LOG - OWL
Its been so long since I've been here, since I've gone back to reminisce on the memories I've made here that do nothing but fade, and fade away.
I built this house. This small area is filled with things I've spend forever on. I've played here, with friends, with a pretend familiy. I remember so little of them.
I don't know what i was expecting here.
Did I think I'd see any of them again? No
Did that stop me from hoping?
....
No.
I thought about the friends I could remember. I tried to match them with flowers, I seem to do that with everyone. I think.
V - white tulip, I think you gave me one once.
C - Poppy. Felt very you, maybe not though.
W - daisy. I don't know why.
M - Orange tulip. You loved the color orange.
P - blue orchid. You feel very blue in my eyes.
I built a grave, for lack of better words. Just a thing to remember you all. Put your flowers around it.

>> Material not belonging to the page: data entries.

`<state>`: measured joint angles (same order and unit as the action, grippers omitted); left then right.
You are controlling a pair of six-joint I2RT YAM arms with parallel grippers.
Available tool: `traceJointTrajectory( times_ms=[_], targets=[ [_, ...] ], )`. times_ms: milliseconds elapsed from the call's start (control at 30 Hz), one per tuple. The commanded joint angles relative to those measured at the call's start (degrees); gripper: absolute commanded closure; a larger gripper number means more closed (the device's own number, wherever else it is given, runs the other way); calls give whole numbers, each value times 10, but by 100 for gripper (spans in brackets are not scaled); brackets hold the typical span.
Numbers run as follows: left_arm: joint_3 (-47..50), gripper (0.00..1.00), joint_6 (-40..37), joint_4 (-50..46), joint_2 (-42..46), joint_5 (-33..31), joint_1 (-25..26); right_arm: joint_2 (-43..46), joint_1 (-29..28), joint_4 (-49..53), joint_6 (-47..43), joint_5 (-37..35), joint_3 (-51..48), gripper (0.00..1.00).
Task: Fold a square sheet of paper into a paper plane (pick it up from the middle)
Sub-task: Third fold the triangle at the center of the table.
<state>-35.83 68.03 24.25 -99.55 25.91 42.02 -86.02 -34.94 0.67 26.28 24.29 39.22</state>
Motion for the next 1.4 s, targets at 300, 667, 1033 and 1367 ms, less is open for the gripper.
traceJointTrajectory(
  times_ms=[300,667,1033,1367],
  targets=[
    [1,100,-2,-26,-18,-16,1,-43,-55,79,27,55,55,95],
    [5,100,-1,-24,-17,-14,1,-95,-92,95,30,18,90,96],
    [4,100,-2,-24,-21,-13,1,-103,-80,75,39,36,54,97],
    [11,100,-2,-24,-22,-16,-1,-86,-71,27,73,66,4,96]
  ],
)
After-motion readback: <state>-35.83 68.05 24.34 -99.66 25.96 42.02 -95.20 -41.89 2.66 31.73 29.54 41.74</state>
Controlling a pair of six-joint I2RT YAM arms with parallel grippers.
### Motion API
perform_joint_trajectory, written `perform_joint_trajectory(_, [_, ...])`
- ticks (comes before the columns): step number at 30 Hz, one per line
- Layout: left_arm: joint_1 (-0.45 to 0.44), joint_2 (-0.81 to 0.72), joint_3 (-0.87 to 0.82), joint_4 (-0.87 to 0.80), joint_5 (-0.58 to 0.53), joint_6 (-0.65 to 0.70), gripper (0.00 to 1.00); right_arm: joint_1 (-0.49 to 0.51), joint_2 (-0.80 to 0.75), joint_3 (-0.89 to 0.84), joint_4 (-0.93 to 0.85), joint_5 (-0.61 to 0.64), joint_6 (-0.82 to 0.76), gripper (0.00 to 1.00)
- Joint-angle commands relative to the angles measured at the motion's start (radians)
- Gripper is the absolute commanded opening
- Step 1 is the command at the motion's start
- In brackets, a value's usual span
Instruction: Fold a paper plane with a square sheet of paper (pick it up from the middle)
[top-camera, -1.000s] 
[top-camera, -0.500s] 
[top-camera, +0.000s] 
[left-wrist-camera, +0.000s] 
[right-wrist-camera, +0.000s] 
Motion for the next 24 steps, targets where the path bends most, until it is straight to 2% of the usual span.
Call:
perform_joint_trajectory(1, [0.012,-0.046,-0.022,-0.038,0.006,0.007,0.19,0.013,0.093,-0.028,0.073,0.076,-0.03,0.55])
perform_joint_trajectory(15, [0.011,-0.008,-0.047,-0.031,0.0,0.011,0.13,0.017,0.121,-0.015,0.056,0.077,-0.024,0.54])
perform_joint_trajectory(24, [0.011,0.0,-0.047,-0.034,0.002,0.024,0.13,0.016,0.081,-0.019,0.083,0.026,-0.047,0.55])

And to contradict just that: I made the rooms nice. For when if you come back. Organized. I wasn't sure what .. To do. I just wanted to be back. To try and remember.
Someone remembers me.
I don't remember them.
But I can tell they know me, mentions things I did. Its amazing. I haven't met someone who knows me for - awhile, to say the least.
Its nice.
Theyre a little awkward, but I don't care. How could I? I knew this person. It matters.
I feel nostalgic, like I might cry.
I feel like I've somehow joined a group of people.
I don't want this to happen again. Don't get me wrong, they're nice- but I don't want to risk losing another group that makes me feel welcome. I dont want to lose anyone anymore.
Im going back tommorow, I dont see why I wouldn't.